Casa degli specchi
Le fiere e i luna park meglio forniti hanno una “casa degli specchi”. È un’attrazione all’interno della quale non c’è nient’altro che pareti riflettenti delle forme più svariate e combinate insieme per ottenere illusioni ottiche di ogni tipo. C’è lo specchio che ti allunga e quello che ti accorcia; quello che ingrassa e quello che fa dimagrire; uno specchio per alterare le proporzioni fra le varie parti del corpo e uno per essere moltiplicati decine di volte sembrando un esercito di cloni.

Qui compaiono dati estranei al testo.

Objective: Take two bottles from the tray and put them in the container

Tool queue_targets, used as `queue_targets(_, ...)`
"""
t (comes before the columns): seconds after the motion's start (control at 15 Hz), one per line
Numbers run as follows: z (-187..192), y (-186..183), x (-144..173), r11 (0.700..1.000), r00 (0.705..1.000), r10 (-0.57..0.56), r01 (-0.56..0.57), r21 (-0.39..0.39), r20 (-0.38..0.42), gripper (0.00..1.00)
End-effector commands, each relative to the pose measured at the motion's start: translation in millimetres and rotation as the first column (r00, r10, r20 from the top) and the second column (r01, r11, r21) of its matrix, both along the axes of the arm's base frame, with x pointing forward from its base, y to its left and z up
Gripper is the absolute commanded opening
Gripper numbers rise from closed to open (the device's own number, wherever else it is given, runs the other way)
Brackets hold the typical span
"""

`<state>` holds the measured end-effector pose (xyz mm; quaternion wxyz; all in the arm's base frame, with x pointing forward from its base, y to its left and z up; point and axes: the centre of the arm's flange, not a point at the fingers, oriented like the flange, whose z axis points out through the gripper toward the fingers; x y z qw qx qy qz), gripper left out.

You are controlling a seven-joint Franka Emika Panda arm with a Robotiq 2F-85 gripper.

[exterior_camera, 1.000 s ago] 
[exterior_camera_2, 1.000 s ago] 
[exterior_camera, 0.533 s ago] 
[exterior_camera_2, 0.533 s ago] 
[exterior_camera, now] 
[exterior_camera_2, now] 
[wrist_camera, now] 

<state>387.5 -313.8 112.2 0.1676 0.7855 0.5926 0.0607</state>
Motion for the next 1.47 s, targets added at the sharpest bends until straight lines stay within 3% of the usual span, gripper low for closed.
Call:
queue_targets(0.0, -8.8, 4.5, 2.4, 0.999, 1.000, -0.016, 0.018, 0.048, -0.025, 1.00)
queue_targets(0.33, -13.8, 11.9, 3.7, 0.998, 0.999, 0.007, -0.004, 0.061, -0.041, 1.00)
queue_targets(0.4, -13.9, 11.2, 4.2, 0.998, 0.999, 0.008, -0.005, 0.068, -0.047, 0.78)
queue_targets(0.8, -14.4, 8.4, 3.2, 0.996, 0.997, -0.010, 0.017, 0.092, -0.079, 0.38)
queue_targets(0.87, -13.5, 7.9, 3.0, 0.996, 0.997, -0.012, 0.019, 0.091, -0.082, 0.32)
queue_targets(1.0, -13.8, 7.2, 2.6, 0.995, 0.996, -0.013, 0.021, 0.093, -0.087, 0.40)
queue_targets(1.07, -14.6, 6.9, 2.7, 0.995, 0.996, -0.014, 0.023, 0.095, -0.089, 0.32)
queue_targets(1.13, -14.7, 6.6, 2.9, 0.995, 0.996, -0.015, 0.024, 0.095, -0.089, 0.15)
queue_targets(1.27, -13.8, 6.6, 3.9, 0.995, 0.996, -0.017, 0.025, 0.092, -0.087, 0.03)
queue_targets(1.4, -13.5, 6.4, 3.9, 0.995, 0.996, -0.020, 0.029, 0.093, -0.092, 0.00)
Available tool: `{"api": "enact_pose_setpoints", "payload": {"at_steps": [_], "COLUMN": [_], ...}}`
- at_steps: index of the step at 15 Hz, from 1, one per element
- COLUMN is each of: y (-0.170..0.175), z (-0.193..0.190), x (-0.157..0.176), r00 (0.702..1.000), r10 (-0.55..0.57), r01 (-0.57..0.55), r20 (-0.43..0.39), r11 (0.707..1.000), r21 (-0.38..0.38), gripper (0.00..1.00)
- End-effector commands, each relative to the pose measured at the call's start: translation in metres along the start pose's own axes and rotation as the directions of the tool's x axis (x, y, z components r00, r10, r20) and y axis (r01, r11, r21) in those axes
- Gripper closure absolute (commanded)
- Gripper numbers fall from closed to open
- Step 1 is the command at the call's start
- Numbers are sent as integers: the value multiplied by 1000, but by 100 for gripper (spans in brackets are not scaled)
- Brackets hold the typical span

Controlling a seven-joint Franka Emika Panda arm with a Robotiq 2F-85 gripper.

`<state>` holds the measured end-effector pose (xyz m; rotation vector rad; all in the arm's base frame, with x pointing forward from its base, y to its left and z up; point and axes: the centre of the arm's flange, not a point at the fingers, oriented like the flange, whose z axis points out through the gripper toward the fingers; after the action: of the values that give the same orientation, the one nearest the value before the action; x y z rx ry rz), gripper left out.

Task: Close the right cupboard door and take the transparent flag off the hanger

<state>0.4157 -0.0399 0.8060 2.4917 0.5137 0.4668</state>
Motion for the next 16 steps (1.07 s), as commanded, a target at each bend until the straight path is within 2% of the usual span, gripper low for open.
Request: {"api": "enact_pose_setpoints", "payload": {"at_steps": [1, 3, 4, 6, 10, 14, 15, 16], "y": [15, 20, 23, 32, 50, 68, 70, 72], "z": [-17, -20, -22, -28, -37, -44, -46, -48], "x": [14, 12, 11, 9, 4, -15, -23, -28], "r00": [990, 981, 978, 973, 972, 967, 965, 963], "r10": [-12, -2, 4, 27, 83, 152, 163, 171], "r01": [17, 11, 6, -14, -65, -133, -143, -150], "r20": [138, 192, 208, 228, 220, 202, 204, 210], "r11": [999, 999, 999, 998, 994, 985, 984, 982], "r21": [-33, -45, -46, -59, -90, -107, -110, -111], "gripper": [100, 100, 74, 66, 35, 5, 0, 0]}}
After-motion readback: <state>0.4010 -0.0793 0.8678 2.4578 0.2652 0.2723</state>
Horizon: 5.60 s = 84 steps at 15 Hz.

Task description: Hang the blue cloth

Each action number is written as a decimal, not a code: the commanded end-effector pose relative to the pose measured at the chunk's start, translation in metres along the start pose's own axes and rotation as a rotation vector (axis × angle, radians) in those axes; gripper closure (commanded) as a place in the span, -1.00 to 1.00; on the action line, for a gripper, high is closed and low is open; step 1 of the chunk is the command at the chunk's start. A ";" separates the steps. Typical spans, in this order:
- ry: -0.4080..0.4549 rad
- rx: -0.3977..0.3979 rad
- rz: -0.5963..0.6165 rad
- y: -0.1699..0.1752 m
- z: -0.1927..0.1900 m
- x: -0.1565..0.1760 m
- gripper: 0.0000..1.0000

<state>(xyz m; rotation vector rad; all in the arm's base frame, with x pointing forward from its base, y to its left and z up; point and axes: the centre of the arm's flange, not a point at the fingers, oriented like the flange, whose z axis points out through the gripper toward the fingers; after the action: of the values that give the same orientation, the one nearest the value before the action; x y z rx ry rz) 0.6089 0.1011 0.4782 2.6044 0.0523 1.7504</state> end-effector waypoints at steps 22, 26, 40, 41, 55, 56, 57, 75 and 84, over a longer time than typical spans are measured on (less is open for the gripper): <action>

Combinando insieme specchi diversi si possono creare anche vere e proprie immagini olografiche, oggetti che ci appaiono in un luogo con tridimensionalità ma che in realtà sono altrove. Entrando in una casa degli specchi è anche possibile perdersi confondendo i corridoi reali con una loro immagine. Non pochi incoscienti si beccano delle fragorose capocciate mettendosi a correre in ambienti così costruiti.
Tra coloro che entrano insieme in una casa degli specchi sono pochi quelli che riescono a vedere la stessa cosa: lo stesso oggetto o la stessa persona potranno essere visti più grossi da qualcuno e più stretti da un altro; di forme diverse e in luoghi diversi a seconda del punto in cui ci si trova; potrebbero addirittura apparire di diverso colore.
Vedere immagini diverse di uno stesso oggetto non significa che è l’oggetto a mutare o che tutte le sue riproduzioni corrispondano alla realtà. Se non si indaga, se non si spinge la mano a toccare l’oggetto, non si può scoprire se stiamo guardando un ologramma o la superficie di uno specchio oppure no.
Delle certezze ci sono sempre e devono esistere perché sono necessarie per vivere. L’esistenza dell’oggetto che viene riflesso e deformato è una certezza perché, anche se noi lo vediamo alterato, sappiamo che da qualche parte dev’esserci qualcosa che quella alterazione l’ha subita. Uno specchio infatti può soltanto riflettere un’immagine, ma mai crearla. La certezza non è – appunto – un’entità che è possibile creare, perché proviene da un giudizio sviluppato a partire da testimonianze di fiducia o da eventi vissuti personalmente.
Se, invece, si parte dal pregiudizio, niente di ciò che può accaderci è capace di modificarlo. Innanzitutto perché non ci rendiamo conto di averne: i pregiudizi sono come specchi deformi che ci sono stati messi davanti da processi educativi o da noi stessi per convenienza o per emulazione di altri. L’unico modo di rendercene conto è di “toccare con mano” l’immagine che vediamo: l’oggetto, a differenza della sua immagine, resiste alla prova degli altri sensi. Sta a noi metterli in gioco.